**Instructions for the task**
From the records below, transcribe only the lines running from the one with "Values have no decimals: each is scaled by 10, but" through the one with "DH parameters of". Keep both of those end lines.

Top of Data for the task

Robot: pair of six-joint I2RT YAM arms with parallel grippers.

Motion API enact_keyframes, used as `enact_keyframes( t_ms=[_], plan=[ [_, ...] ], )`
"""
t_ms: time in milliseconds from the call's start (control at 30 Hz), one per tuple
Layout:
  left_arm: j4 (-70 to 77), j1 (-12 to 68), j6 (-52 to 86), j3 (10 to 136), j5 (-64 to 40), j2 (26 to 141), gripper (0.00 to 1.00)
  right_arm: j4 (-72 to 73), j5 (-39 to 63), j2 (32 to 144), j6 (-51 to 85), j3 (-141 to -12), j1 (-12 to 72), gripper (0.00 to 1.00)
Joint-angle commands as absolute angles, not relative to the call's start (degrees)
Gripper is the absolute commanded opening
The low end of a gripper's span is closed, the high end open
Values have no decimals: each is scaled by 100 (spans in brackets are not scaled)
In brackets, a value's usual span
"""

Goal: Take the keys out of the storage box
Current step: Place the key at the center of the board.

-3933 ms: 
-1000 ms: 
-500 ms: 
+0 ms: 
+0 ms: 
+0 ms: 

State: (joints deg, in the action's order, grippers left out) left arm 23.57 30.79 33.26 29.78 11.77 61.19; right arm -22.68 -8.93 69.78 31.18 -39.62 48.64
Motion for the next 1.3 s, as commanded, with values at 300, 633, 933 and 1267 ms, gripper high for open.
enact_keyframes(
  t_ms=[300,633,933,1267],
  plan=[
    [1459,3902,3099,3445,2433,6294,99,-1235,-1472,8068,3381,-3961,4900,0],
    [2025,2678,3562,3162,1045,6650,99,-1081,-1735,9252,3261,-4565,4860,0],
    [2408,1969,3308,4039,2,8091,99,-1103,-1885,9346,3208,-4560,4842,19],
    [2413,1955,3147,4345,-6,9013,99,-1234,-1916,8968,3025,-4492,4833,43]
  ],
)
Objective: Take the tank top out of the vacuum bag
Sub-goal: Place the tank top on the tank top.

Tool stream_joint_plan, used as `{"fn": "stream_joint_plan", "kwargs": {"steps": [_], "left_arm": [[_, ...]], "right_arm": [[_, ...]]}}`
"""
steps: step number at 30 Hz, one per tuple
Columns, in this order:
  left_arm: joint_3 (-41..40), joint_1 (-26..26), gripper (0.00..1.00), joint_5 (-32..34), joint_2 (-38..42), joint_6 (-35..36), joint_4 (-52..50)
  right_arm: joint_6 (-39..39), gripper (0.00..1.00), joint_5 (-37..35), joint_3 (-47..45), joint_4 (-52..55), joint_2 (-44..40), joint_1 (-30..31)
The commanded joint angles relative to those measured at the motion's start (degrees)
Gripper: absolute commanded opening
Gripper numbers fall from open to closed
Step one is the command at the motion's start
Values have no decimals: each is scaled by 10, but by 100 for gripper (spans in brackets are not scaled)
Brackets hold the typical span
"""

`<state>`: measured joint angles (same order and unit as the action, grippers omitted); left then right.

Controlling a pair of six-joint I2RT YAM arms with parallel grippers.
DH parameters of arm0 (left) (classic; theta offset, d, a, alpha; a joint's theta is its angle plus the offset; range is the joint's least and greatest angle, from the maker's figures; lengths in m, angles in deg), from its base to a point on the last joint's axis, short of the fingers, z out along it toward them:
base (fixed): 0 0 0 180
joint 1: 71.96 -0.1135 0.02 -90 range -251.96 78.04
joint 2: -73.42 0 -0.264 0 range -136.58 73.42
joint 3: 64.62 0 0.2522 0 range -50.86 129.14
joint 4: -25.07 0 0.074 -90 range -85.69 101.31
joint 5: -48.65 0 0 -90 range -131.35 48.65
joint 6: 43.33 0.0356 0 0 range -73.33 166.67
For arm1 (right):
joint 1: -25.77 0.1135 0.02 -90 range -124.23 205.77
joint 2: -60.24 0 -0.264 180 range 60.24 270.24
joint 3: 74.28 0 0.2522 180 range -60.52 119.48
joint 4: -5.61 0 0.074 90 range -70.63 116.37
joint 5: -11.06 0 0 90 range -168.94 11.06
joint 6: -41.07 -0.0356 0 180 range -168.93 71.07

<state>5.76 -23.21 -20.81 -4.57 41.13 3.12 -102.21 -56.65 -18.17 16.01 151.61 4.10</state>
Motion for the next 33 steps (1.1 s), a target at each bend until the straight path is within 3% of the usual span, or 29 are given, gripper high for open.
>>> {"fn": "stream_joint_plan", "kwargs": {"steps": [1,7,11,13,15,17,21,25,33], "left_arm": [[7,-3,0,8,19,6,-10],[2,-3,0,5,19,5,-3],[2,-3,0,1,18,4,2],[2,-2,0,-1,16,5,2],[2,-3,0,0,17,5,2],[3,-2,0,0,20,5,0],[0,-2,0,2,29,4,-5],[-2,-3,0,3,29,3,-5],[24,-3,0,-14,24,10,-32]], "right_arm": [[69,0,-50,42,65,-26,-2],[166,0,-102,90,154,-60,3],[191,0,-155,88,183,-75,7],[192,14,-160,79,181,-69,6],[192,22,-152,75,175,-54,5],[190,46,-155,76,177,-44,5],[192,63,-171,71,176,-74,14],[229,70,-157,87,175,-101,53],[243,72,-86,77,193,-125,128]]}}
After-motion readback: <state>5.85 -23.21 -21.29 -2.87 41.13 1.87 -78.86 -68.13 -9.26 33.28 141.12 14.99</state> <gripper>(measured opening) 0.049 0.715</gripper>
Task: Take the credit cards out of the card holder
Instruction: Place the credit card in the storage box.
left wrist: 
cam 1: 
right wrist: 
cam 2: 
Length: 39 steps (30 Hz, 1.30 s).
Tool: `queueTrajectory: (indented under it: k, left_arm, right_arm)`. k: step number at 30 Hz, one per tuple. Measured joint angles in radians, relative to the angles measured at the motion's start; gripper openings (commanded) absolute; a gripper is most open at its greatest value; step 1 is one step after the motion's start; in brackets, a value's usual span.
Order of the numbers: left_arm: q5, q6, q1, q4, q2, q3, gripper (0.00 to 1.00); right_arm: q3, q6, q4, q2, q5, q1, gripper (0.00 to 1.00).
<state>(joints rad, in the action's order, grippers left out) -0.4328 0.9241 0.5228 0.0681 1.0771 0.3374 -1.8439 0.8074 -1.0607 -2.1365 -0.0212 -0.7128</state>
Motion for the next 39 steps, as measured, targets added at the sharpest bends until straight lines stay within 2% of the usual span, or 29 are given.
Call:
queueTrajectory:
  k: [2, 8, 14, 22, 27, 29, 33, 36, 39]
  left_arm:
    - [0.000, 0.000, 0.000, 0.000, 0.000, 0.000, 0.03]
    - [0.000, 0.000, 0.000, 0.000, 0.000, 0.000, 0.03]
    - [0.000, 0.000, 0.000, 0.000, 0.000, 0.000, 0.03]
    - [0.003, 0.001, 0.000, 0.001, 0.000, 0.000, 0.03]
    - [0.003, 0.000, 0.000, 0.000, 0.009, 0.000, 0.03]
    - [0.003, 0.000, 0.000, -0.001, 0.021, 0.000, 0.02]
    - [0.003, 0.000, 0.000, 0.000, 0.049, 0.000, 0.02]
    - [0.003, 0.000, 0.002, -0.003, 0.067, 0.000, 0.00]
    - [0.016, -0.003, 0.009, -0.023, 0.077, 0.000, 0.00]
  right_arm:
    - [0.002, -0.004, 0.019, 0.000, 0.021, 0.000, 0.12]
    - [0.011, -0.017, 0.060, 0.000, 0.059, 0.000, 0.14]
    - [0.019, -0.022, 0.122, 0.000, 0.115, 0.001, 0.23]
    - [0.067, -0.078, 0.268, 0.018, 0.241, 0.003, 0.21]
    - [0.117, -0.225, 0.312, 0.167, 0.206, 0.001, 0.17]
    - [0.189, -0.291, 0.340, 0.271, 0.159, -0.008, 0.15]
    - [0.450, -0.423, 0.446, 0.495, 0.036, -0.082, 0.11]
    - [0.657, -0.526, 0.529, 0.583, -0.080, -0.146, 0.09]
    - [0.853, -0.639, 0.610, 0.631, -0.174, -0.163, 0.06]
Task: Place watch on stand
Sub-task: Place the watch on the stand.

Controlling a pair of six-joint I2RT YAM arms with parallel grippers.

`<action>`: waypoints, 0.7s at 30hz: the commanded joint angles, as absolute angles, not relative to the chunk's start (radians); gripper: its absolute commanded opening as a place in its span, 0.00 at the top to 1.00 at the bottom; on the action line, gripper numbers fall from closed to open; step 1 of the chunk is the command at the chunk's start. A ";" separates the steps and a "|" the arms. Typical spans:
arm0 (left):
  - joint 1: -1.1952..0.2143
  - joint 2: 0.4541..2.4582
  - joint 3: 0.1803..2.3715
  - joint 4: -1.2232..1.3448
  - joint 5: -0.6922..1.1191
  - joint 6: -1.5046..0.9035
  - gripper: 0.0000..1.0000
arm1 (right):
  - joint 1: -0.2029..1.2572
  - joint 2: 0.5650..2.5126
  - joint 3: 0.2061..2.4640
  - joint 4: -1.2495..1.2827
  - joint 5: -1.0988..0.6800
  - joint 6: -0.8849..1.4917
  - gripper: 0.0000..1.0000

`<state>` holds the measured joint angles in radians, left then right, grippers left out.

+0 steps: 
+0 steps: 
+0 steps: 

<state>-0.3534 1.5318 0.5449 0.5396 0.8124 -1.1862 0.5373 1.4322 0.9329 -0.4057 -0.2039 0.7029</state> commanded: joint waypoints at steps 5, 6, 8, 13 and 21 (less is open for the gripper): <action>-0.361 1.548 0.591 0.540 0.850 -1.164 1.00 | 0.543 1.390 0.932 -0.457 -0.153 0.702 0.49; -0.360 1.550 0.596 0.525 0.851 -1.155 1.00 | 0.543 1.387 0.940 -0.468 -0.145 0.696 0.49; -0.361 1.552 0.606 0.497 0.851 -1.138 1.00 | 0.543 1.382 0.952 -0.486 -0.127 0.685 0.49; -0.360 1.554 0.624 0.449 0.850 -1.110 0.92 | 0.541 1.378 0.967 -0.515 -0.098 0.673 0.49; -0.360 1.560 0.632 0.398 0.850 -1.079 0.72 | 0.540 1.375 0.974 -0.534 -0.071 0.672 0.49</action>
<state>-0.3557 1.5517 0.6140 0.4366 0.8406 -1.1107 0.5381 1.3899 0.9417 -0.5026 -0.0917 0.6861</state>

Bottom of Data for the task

**Written answer**
Values have no decimals: each is scaled by 10, but by 100 for gripper (spans in brackets are not scaled)
Brackets hold the typical span
"""

`<state>`: measured joint angles (same order and unit as the action, grippers omitted); left then right.

Controlling a pair of six-joint I2RT YAM arms with parallel grippers.
DH parameters of arm0 (left) (classic; theta offset, d, a, alpha; a joint's theta is its angle plus the offset; range is the joint's least and greatest angle, from the maker's figures; lengths in m, angles in deg), from its base to a point on the last joint's axis, short of the fingers, z out along it toward them:

With that, the answer is done.